And then, most of my photography really focuses on nudes. And I think that there’s a gap that I’ve bridged in my thinking where, I’ve always felt weird about tights or just kind of this idea of, “Okay, we’re presenting the human body as a beautiful thing, but not exactly. There’s things we must cover up.” And there’s this kind of an inherent celebration and shame that aren’t really voiced. Because I generally work with in photography with dancers or with athletes or people that have some kind of discipline that’s around their bodies, to kind of do away with that and to be in the space of … It’s real intimacy, it’s pretty much always just myself and whoever I’m working with to create this space that both celebrates and makes us a safe capsule for a human being to be naked in. To experience this metaphor of being your true self, of exposing yourself, of being seen. There’s something really exceptional and privileged about getting to be a part of that and getting to be the person who makes that space.

And so I think that there’s parts of that kind of level of intimacy that have been found. I can find them now in the dance studio, I can create a safe space for someone to explore creatively or emotionally in the studio, because I’m more tuned into it. I’m more tuned into what the needs of that person might be in that moment. And that’s important because dance studio is a place of chaos. It’s so many different personalities and needs and people and noise, and I’m incredibly distracted by noise, it’s something I’ve had to master. And so to be able to hone in and to care for people in that environment has been an acquired skill.
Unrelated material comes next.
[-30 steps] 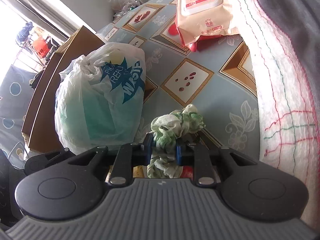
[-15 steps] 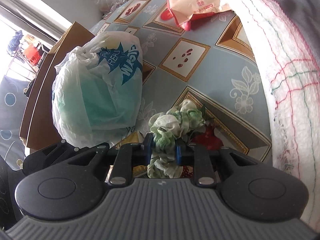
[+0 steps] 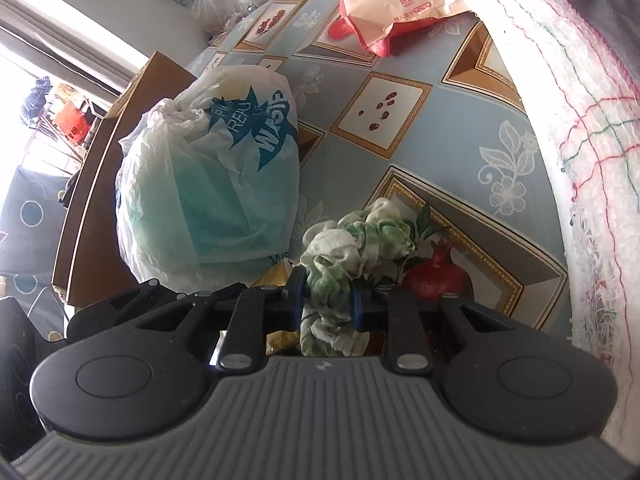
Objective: Organize soft objects
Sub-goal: 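Carry the scrunchie with the right tool while the left tool carries the gold packet into the box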
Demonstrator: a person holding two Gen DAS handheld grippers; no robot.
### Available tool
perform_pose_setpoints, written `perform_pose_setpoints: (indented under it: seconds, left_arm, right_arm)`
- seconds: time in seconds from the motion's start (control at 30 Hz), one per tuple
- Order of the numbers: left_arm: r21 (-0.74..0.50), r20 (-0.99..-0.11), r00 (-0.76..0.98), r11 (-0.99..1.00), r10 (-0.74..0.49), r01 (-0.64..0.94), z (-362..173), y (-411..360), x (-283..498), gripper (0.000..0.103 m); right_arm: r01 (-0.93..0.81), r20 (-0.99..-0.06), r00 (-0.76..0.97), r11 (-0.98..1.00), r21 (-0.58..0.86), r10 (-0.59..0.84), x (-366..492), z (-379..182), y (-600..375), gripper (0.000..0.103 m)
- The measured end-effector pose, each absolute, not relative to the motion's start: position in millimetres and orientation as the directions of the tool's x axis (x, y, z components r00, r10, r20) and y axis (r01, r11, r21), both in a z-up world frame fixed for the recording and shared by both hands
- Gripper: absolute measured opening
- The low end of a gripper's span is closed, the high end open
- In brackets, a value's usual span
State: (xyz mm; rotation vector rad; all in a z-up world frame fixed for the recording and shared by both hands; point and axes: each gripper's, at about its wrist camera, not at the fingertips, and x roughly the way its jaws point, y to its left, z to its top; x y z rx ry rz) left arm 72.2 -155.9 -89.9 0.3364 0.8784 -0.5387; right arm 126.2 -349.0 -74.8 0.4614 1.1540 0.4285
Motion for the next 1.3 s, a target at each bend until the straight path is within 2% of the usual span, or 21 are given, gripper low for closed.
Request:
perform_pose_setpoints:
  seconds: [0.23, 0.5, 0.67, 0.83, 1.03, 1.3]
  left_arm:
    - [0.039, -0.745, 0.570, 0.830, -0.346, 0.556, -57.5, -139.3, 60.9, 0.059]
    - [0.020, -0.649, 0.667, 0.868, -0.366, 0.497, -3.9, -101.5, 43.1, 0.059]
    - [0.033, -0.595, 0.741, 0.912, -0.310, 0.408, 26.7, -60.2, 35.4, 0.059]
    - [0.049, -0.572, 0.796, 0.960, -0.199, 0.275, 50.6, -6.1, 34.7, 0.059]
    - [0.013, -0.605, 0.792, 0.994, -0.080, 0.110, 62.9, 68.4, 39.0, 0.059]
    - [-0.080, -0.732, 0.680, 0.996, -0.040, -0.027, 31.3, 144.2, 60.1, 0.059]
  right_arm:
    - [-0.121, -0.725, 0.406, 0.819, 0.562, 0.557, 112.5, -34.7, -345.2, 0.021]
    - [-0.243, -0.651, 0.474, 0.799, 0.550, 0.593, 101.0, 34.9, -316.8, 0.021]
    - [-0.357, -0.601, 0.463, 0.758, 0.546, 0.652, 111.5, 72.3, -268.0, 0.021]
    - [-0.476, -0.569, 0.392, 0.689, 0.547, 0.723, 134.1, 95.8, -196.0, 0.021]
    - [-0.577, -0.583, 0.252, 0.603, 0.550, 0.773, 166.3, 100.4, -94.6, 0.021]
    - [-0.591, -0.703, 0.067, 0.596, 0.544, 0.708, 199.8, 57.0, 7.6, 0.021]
And so, I guess, I would go further to say then with film, I feel like the film I’ve been making, especially for FLTPK, is a true combination of both how I work in the studio and how I work as a photographer. It’s really been a place to kind of merge those two worlds together and to create something different.

Margaret Fuhrer:
So let’s talk about the beginnings of FLTPK, because you started this particular adventure back at the dawn of quarantine last year, is that right

Trey McIntyre:
Correct.

Margaret Fuhrer:
What was sort of your “aha” moment?

Trey McIntyre:
Yeah. I don’t generally have “aha” moments—things I think kind of, they sort of build—but this one definitely came in that way. I was in Houston, Texas. I just finished a premiere for Houston Ballet. It was this epic piece for 12 men and it was all David Bowie music. And we were just so jazzed for the premiere to come up. And the Wortham Theater closed on opening night. We did everything except the performance.

And so there was this kind of momentum that was stilted. I made the choice to stay in Houston because that was really the time that New York … I live in Brooklyn, and that’s really the time New York was becoming quite bad in terms of COVID. And I thought, “Best to stay where you are.” And so I got an Airbnb in Houston, but immediately started thinking, “I’ve had this great relationship with these dancers. They’re all sitting around waiting for what’s going to happen next. How could I do something?” And especially because Texas has just been so warm and great, I thought, “We could probably safely be making some dance films outdoors. We’re going to have to grapple with this at some point, let’s find a way to be making some content.”

I didn’t want to ask anyone to work for free, it just seemed like a bad moment. I mean, I’m sure everybody would have done it just because we wanted things to do, but it was an uncertain time. And I think honoring artists however I could was an important thing. And so I made these three dance projects and I fundraised each one and was able to come up with a small budget for each. And I just talked to everybody involved in each project and said, “Hey, how would you feel about if we did this super egalitarian split?” And we divided it up and people really responded well to that. It ain’t much, but if we all have the same stake in it, then that feels really good in a moment like this.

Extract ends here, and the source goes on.